» **WORK REQUIRED**: Look through the lines below and extract each one that contains "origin".

» **GIVEN RECORDS**:
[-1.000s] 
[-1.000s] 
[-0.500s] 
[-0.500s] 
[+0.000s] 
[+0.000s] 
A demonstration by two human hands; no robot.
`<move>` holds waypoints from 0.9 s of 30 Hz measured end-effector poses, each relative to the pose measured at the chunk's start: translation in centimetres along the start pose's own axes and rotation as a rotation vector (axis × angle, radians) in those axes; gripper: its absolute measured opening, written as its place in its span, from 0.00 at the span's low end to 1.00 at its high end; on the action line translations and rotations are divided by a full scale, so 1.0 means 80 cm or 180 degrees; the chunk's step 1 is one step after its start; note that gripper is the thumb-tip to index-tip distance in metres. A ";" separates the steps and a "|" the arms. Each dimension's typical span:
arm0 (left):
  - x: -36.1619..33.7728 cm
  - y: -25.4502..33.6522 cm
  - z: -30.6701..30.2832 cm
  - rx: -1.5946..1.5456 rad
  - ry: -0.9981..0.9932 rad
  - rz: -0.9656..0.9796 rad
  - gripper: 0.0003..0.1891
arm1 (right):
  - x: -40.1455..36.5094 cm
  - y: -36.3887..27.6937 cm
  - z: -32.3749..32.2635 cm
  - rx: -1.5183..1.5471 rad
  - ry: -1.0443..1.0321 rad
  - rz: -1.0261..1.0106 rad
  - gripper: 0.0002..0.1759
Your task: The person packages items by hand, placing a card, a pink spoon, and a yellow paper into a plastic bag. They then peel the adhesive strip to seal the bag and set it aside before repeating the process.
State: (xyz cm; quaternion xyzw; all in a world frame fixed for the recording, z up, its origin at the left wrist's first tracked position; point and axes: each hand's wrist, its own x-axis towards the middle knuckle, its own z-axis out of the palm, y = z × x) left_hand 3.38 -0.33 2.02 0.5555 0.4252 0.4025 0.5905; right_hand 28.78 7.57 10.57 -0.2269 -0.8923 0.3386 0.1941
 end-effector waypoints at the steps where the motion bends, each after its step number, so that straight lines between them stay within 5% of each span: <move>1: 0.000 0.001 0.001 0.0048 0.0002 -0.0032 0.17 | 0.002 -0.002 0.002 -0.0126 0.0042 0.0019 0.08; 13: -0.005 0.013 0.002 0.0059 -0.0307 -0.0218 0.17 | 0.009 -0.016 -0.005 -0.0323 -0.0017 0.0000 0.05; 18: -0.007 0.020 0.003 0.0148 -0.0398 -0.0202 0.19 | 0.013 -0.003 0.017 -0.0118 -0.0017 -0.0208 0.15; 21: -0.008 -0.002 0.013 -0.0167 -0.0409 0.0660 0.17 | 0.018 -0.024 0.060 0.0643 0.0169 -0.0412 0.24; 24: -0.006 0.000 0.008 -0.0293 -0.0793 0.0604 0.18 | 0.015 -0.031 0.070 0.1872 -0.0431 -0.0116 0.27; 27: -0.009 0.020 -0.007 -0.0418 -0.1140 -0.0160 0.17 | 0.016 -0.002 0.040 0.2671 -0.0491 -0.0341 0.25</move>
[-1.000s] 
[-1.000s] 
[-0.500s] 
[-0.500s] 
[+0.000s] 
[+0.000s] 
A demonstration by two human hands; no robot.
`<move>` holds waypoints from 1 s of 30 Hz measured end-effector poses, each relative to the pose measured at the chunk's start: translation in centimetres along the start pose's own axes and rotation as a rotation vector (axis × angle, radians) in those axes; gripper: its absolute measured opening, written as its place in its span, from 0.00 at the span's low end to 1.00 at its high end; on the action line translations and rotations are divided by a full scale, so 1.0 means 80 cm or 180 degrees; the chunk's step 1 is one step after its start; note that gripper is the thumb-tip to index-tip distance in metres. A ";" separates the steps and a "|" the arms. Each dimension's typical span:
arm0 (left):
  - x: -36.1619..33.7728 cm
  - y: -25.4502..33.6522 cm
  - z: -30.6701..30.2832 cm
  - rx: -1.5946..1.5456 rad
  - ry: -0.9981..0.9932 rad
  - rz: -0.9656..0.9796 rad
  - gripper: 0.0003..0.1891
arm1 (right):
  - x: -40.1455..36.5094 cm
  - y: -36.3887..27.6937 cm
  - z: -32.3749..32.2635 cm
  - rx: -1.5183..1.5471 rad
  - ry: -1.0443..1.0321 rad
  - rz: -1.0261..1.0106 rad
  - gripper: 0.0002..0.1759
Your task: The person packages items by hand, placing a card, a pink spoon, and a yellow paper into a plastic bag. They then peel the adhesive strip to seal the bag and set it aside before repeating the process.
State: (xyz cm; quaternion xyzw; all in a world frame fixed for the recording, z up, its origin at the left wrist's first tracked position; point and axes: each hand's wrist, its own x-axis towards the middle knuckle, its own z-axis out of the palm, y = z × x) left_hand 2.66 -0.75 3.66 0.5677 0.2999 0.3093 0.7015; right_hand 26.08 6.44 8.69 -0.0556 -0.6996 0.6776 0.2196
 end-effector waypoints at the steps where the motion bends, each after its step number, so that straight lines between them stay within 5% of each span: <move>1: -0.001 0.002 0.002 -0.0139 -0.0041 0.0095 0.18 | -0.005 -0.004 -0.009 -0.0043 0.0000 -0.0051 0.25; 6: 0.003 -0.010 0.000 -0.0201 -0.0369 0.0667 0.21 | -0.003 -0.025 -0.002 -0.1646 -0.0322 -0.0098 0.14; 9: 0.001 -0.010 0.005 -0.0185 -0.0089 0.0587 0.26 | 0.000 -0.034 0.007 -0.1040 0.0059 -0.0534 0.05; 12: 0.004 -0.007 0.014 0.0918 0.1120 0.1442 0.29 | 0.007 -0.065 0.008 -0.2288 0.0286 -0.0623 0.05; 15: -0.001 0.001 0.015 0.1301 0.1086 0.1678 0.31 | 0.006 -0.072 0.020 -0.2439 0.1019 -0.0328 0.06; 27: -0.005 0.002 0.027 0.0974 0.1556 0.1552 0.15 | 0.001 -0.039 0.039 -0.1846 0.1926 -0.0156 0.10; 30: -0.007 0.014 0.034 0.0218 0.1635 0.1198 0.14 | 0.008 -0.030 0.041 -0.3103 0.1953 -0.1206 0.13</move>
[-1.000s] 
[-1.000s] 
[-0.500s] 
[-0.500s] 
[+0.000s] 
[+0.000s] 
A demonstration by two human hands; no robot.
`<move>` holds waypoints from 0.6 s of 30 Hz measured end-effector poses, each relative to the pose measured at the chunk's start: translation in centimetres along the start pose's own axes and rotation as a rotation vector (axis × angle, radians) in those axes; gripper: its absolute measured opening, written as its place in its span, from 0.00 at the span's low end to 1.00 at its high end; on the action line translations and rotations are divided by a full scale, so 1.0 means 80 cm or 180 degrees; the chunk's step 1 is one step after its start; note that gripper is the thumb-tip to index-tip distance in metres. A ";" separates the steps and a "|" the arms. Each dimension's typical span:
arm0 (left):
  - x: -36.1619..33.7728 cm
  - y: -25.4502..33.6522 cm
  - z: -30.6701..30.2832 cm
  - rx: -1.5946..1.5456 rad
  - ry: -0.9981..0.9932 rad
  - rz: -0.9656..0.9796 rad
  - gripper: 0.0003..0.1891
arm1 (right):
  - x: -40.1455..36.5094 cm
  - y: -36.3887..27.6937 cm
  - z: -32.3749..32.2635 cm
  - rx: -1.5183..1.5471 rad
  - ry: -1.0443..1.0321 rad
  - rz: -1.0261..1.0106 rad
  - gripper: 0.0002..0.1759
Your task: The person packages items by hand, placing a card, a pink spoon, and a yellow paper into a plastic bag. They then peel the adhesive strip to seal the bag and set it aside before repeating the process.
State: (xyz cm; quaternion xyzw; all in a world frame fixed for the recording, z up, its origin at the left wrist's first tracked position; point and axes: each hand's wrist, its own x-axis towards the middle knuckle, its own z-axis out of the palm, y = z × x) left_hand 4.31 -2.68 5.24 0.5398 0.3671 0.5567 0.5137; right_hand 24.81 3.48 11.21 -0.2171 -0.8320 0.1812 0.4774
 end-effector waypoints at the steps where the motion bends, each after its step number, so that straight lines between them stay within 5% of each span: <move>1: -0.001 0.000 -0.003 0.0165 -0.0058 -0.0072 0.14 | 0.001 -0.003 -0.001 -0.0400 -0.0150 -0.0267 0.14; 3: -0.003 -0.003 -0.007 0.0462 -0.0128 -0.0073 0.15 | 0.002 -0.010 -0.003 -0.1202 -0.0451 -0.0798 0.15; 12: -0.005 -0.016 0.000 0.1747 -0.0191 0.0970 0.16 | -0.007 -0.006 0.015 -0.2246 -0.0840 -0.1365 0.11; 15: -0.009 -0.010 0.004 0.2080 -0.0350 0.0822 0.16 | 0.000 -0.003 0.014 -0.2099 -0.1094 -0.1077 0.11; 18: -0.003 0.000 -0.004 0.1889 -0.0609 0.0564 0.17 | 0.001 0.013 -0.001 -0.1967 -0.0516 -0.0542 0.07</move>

» **SOLUTION BELOW**:
State: (xyz cm; quaternion xyzw; all in a world frame fixed for the recording, z up, its origin at the left wrist's first tracked position; point and axes: each hand's wrist, its own x-axis towards the middle knuckle, its own z-axis out of the palm, y = z × x) left_hand 3.38 -0.33 2.02 0.5555 0.4252 0.4025 0.5905; right_hand 28.78 7.57 10.57 -0.2269 -0.8923 0.3386 0.1941
State: (xyz cm; quaternion xyzw; all in a world frame fixed for the recording, z up, its origin at the left wrist's first tracked position; point and axes: each hand's wrist, its own x-axis towards the middle knuckle, its own z-axis out of the palm, y = z × x) left_hand 2.66 -0.75 3.66 0.5677 0.2999 0.3093 0.7015; right_hand 26.08 6.44 8.69 -0.0556 -0.6996 0.6776 0.2196
State: (xyz cm; quaternion xyzw; all in a world frame fixed for the recording, z up, its origin at the left wrist's first tracked position; point and axes: each hand's wrist, its own x-axis towards the middle knuckle, its own z-axis out of the palm, y = z × x) left_hand 4.31 -2.68 5.24 0.5398 0.3671 0.5567 0.5137; right_hand 24.81 3.48 11.21 -0.2171 -0.8320 0.1812 0.4774

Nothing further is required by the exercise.